Could you write out, exactly, every line from the top of the data through the line holding "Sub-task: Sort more"? Omit the pictures.

#### RAW DATA:
BEGIN
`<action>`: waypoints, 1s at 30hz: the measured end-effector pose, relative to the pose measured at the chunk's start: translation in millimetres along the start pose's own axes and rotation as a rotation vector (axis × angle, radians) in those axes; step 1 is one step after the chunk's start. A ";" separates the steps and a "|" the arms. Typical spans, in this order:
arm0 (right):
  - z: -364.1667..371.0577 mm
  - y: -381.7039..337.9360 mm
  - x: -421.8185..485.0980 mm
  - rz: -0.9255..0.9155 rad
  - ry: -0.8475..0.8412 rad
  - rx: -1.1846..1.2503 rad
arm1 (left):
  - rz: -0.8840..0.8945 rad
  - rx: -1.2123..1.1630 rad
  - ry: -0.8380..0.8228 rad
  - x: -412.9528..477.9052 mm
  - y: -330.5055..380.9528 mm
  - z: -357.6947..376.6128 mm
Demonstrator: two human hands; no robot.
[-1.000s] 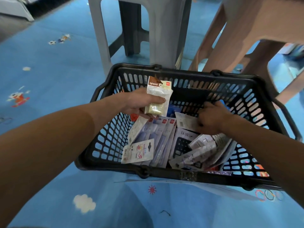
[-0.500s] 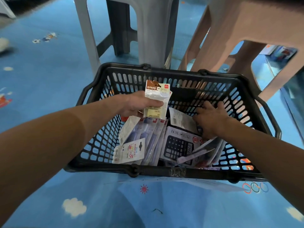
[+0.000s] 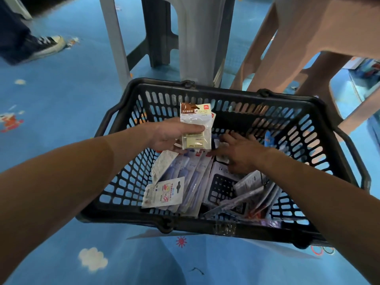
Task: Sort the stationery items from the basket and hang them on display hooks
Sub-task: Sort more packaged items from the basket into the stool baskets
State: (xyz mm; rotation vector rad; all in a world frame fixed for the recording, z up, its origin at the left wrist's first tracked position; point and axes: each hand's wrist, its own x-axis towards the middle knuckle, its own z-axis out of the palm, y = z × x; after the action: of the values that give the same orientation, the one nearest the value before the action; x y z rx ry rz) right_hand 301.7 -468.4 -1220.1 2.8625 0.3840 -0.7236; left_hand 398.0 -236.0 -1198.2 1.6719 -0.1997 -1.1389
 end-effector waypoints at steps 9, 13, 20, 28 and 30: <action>-7.4 24.5 -30.3 0.192 0.240 0.032 | 0.019 0.018 0.005 -4.2 1.3 0.9; -13.5 28.6 -39.7 0.260 0.223 0.083 | 0.015 0.023 0.023 -7.1 4.7 4.2; -20.4 21.8 -55.2 0.290 0.390 -0.240 | 0.046 -0.002 -0.006 -13.2 8.7 9.9; -23.2 -11.8 -27.7 0.039 0.016 -0.596 | -0.089 0.214 -0.212 -9.8 -3.1 12.3; -23.1 -19.2 -18.4 0.024 -0.040 -0.683 | -0.105 0.239 -0.220 -7.9 -7.0 8.8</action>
State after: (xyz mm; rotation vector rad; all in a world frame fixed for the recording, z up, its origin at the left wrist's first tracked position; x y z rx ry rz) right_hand 290.8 -448.7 -1192.9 2.2016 0.4779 -0.5128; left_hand 384.5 -233.8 -1199.2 1.7791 -0.4052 -1.4244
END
#### ANSWER BELOW:
`<action>`: waypoints, 1s at 30hz: the measured end-effector pose, relative to the pose measured at the chunk's start: translation in millimetres along the start pose's own axes and rotation as a rotation vector (axis × angle, radians) in those axes; step 1 is one step after the chunk's start. A ";" separates the steps and a "|" the arms. Typical spans, in this order:
arm0 (right):
  - z: -364.1667..371.0577 mm
  - y: -381.7039..337.9360 mm
  - x: -421.8185..485.0980 mm
  - rz: -0.9255..0.9155 rad
  - ry: -0.8475..0.8412 rad
  - rx: -1.1846..1.2503 rad
arm1 (left):
  - rz: -0.8840..0.8945 rad
  - rx: -1.2123..1.1630 rad
  - ry: -0.8380..0.8228 rad
  - x: -412.9528..477.9052 mm
  - y: -330.5055..380.9528 mm
  - z: -357.6947..376.6128 mm
Demonstrator: two human hands; no robot.
[-1.000s] 
[-0.500s] 
[+0.000s] 
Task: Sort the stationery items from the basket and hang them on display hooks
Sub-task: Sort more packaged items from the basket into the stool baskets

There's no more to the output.